> [Directions]
For the entries that follow, report how many lines include the word "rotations" and add nothing.

Stored data
□ □ □ □ □ □ □
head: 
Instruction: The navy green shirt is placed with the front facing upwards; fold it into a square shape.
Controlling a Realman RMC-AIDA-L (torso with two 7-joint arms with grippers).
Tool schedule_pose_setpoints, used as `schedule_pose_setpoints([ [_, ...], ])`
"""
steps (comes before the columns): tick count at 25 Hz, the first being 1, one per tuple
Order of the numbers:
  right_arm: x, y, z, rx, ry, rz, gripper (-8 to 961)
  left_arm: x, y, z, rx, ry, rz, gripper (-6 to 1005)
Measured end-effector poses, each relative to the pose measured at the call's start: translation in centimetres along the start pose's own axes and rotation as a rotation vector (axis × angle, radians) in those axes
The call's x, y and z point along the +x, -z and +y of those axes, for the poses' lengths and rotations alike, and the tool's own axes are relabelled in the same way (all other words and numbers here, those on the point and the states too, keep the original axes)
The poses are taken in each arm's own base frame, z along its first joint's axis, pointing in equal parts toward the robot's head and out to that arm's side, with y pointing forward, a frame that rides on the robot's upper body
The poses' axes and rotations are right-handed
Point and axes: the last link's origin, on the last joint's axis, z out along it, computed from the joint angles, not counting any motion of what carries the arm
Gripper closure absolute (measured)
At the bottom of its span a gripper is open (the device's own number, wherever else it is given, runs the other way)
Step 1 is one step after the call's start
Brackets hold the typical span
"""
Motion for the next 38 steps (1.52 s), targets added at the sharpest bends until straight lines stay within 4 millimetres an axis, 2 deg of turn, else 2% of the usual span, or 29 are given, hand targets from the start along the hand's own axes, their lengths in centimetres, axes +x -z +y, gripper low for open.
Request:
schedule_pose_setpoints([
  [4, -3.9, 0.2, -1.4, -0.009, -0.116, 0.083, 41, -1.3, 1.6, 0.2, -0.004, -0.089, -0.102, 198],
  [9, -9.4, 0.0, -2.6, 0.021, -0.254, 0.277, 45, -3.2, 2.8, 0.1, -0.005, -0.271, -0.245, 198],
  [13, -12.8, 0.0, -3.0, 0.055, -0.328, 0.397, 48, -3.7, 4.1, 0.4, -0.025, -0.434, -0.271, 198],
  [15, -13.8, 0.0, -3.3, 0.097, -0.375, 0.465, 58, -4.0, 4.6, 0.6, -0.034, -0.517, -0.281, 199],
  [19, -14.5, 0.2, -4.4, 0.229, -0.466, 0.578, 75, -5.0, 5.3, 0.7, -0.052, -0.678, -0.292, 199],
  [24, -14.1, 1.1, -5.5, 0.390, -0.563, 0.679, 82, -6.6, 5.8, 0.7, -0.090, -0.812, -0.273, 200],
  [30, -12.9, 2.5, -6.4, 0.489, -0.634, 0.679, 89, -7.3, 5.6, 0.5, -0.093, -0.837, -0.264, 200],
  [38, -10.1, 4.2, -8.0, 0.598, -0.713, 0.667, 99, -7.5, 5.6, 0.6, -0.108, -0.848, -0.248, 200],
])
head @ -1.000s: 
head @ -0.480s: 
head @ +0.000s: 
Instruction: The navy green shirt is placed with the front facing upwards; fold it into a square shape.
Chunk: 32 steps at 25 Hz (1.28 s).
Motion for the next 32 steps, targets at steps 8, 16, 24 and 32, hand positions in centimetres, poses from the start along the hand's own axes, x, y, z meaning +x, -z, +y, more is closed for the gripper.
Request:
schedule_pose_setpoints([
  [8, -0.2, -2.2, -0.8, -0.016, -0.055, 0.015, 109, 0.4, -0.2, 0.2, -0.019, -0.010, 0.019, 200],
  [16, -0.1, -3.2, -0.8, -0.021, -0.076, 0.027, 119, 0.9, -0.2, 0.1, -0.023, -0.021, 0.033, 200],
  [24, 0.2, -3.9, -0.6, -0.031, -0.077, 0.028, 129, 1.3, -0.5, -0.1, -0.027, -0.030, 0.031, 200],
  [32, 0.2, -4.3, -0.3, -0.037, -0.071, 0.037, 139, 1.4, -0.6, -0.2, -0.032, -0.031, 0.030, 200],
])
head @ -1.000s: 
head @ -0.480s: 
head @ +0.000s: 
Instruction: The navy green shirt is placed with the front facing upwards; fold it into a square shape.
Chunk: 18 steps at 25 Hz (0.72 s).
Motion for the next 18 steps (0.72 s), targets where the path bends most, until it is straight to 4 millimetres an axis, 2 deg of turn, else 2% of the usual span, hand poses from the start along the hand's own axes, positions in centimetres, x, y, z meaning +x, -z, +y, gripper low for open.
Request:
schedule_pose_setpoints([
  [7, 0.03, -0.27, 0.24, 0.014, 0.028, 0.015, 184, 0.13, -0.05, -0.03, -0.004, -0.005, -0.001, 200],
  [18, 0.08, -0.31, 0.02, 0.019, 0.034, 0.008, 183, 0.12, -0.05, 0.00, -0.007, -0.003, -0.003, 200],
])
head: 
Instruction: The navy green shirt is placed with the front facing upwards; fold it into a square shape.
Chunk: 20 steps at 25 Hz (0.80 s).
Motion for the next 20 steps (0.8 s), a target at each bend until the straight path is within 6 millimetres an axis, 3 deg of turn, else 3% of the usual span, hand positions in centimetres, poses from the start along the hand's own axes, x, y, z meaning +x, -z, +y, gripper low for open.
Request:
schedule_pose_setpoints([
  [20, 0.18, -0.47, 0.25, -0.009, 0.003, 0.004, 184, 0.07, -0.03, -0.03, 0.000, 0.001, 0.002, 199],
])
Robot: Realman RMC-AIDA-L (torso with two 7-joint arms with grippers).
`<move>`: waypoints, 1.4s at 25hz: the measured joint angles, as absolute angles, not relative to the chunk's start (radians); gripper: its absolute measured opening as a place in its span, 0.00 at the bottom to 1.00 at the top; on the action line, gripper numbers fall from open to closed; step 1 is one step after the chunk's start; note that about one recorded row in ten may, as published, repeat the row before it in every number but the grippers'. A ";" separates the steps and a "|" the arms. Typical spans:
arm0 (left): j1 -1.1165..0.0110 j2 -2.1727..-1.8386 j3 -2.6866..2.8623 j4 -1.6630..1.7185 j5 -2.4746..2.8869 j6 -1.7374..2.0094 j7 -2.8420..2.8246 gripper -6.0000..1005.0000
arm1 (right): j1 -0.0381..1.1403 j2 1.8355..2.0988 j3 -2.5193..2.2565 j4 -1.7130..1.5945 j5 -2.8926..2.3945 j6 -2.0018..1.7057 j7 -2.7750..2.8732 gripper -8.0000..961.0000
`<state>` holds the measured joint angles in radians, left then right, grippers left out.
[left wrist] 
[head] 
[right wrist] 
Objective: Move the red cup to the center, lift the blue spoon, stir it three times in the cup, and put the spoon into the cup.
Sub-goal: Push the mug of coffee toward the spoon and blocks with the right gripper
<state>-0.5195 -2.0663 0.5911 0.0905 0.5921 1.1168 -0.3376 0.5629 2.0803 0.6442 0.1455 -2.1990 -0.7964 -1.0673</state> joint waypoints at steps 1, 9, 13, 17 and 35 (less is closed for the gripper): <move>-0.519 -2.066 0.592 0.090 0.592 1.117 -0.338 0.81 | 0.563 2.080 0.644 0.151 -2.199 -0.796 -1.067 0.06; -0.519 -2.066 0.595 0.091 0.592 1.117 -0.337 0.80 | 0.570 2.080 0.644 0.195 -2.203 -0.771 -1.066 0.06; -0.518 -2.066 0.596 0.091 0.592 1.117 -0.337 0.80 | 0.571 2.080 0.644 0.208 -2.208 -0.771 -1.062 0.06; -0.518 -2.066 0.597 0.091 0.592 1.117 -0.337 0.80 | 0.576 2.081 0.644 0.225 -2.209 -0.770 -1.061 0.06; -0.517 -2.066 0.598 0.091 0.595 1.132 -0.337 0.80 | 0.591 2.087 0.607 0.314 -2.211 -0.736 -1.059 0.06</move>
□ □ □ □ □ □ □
> [The completed task]
2